• Task requirements: Take from the records below each line that holds "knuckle".

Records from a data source
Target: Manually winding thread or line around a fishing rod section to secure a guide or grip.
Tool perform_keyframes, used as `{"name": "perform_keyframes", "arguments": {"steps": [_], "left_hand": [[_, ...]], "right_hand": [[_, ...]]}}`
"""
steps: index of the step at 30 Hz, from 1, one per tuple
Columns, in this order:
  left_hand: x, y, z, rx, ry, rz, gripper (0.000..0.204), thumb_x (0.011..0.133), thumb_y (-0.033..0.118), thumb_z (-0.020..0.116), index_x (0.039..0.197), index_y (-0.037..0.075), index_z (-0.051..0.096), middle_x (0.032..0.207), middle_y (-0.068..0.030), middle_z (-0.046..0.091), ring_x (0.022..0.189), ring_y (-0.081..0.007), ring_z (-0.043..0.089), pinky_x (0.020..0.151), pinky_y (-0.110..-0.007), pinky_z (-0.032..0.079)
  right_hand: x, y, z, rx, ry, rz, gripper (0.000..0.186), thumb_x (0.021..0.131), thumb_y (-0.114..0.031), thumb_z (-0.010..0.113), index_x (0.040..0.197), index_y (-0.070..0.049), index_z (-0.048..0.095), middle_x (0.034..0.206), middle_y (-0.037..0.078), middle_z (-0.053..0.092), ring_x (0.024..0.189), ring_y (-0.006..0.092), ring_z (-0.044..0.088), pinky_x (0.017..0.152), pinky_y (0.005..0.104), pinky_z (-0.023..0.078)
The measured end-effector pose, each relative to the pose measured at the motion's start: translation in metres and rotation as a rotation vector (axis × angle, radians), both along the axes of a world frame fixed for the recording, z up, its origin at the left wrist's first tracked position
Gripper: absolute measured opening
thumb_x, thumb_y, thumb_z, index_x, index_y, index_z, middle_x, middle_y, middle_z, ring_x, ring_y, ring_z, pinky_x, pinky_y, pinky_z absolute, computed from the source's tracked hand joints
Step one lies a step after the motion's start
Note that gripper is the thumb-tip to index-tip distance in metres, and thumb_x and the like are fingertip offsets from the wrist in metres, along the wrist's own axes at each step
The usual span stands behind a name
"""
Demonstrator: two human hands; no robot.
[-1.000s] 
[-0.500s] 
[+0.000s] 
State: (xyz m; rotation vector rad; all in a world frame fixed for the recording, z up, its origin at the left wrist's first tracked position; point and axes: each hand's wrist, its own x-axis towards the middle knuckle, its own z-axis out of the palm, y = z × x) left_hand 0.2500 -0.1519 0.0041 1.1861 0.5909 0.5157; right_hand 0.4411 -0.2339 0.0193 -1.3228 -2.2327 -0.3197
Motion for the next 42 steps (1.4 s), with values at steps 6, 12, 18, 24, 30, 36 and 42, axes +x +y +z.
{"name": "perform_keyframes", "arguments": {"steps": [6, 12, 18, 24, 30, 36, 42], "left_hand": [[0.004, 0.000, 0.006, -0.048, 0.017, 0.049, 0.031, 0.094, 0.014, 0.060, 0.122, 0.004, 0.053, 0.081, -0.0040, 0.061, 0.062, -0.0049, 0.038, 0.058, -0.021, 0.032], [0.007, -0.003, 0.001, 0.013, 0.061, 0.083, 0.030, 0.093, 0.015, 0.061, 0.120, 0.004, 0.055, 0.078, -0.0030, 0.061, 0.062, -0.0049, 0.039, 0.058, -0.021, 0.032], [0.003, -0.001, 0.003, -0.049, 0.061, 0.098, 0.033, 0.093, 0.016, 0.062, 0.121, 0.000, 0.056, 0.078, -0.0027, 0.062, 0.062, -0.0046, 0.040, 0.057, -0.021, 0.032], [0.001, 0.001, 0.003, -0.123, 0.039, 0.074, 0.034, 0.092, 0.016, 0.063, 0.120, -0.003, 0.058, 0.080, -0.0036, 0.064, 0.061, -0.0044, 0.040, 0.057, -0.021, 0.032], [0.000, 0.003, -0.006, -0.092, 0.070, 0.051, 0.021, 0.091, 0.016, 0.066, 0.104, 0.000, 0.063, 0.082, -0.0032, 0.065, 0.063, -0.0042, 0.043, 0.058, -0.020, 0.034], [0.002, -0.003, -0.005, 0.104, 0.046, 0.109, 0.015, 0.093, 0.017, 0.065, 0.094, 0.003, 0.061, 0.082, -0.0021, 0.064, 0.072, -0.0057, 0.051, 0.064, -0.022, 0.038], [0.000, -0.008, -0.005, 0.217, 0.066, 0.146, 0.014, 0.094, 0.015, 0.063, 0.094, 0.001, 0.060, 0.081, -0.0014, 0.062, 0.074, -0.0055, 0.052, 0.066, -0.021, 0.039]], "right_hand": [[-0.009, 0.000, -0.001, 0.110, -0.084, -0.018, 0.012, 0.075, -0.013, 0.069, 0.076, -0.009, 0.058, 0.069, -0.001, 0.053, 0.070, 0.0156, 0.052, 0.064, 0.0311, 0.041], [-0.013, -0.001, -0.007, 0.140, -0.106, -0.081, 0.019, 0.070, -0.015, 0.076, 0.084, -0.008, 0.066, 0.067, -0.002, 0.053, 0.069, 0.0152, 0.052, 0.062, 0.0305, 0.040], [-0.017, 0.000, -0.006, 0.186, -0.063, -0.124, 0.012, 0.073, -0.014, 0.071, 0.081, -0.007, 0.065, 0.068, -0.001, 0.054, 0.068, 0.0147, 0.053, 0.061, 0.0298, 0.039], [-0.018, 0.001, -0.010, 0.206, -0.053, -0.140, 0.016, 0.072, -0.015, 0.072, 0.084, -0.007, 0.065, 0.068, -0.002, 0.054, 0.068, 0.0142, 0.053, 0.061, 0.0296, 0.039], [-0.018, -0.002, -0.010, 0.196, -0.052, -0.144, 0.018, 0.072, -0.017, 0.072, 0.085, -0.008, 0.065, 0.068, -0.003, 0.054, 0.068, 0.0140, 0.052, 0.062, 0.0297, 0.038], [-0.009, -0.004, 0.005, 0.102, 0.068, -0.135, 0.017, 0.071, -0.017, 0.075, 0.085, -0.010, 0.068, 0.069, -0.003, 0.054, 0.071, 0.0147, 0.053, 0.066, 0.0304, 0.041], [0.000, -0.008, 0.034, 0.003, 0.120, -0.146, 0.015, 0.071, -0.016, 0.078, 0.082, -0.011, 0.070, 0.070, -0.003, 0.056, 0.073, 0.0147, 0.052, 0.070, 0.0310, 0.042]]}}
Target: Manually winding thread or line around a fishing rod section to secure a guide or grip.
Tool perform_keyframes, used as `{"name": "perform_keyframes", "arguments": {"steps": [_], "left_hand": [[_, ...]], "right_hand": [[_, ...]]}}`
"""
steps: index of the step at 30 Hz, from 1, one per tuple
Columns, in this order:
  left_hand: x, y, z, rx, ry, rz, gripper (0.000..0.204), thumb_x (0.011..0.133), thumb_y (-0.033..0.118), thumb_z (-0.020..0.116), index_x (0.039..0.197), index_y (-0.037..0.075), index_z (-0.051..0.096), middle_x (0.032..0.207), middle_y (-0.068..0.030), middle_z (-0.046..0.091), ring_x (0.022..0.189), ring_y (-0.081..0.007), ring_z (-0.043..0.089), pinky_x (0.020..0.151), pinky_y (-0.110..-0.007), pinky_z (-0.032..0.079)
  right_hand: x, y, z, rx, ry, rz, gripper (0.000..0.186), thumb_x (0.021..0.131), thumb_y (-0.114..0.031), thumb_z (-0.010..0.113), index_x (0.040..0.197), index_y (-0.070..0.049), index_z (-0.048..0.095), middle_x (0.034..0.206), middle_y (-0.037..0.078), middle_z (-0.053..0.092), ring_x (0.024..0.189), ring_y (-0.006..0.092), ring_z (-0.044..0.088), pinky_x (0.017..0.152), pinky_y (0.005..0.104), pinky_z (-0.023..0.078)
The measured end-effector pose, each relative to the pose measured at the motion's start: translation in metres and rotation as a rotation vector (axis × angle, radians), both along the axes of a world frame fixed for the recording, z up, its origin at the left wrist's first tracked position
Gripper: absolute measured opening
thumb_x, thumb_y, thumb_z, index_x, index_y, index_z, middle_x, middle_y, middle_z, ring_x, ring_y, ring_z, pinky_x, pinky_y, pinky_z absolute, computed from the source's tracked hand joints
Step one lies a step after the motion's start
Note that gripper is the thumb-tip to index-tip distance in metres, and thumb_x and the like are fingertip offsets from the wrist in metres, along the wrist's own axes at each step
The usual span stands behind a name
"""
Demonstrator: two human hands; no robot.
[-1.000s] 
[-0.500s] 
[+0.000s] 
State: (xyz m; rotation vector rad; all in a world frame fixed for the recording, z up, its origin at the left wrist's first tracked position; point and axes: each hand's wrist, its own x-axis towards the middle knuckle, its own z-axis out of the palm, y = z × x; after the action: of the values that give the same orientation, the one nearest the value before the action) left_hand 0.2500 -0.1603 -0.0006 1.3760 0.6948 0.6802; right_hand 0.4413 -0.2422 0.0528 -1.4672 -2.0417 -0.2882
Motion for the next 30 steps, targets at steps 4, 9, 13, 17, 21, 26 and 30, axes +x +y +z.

• Written solution:
State: (xyz m; rotation vector rad; all in a world frame fixed for the recording, z up, its origin at the left wrist's first tracked position; point and axes: each hand's wrist, its own x-axis towards the middle knuckle, its own z-axis out of the palm, y = z × x) left_hand 0.2500 -0.1519 0.0041 1.1861 0.5909 0.5157; right_hand 0.4411 -0.2339 0.0193 -1.3228 -2.2327 -0.3197
State: (xyz m; rotation vector rad; all in a world frame fixed for the recording, z up, its origin at the left wrist's first tracked position; point and axes: each hand's wrist, its own x-axis towards the middle knuckle, its own z-axis out of the palm, y = z × x; after the action: of the values that give the same orientation, the one nearest the value before the action) left_hand 0.2500 -0.1603 -0.0006 1.3760 0.6948 0.6802; right_hand 0.4413 -0.2422 0.0528 -1.4672 -2.0417 -0.2882

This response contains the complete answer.